[What the task requires]:
Starting at the line that contains "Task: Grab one", print each line exactly through the end of the listing. Skip any pictures and add nothing.

[Data below]:
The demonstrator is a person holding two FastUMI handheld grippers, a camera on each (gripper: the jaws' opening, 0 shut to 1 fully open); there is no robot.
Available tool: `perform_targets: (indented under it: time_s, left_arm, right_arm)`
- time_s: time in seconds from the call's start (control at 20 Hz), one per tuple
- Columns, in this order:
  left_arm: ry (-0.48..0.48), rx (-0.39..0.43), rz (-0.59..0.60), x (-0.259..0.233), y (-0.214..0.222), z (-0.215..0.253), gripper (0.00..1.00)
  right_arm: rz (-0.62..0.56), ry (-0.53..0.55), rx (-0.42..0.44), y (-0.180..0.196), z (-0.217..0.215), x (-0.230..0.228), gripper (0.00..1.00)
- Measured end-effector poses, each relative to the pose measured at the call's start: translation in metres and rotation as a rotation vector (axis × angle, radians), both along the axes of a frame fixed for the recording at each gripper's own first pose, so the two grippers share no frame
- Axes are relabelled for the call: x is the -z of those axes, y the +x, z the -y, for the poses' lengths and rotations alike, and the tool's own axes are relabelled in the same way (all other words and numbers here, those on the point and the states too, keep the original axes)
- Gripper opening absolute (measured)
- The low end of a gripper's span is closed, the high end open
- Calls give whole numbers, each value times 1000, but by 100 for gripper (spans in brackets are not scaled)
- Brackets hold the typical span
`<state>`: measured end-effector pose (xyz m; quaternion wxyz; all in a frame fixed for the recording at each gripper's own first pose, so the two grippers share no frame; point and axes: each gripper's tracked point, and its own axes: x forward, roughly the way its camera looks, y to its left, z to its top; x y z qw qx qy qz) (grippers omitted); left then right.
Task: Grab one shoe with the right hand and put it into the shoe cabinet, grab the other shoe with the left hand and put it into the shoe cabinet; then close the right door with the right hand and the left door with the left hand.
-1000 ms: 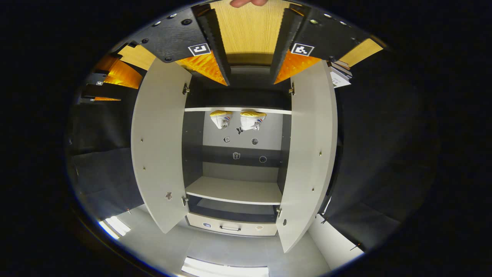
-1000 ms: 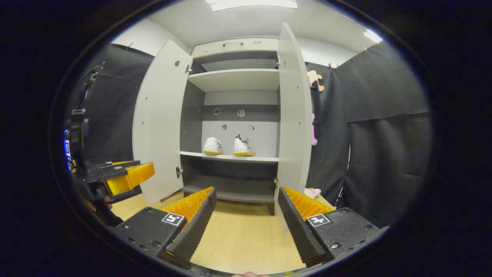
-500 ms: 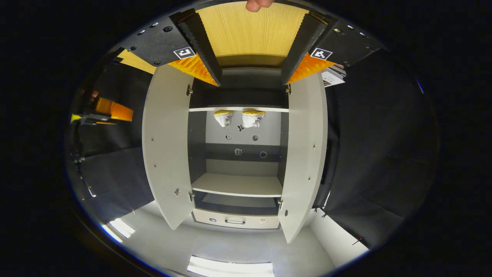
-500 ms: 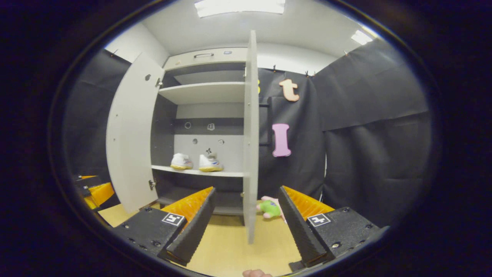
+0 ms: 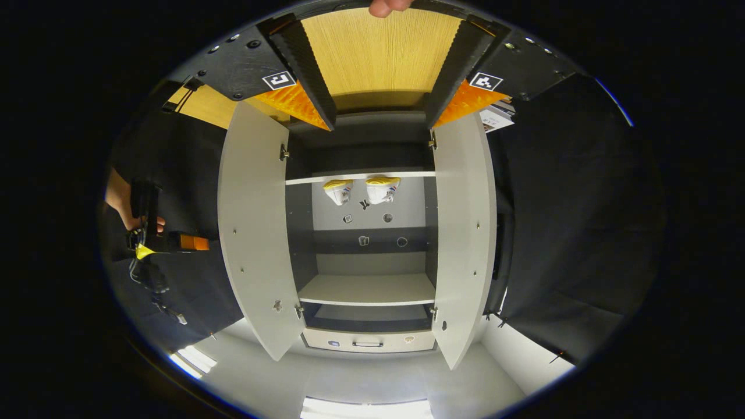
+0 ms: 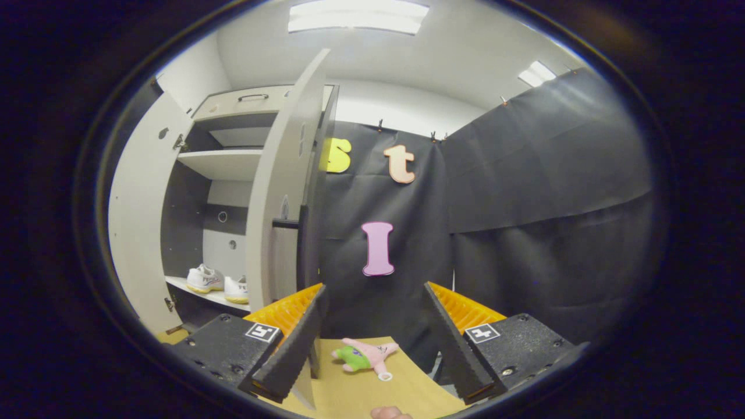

[Exercise response]:
Task: Grab one shoe with the right hand and put it into the shoe cabinet, grab the other shoe with the left hand and put it into the shoe cabinet; then close the right door with the right hand and the left door with the left hand.
-1000 ms: 
-1000 ms: 
-500 ms: 
-500 ms: 
+0 ms: 
+0 ms: 

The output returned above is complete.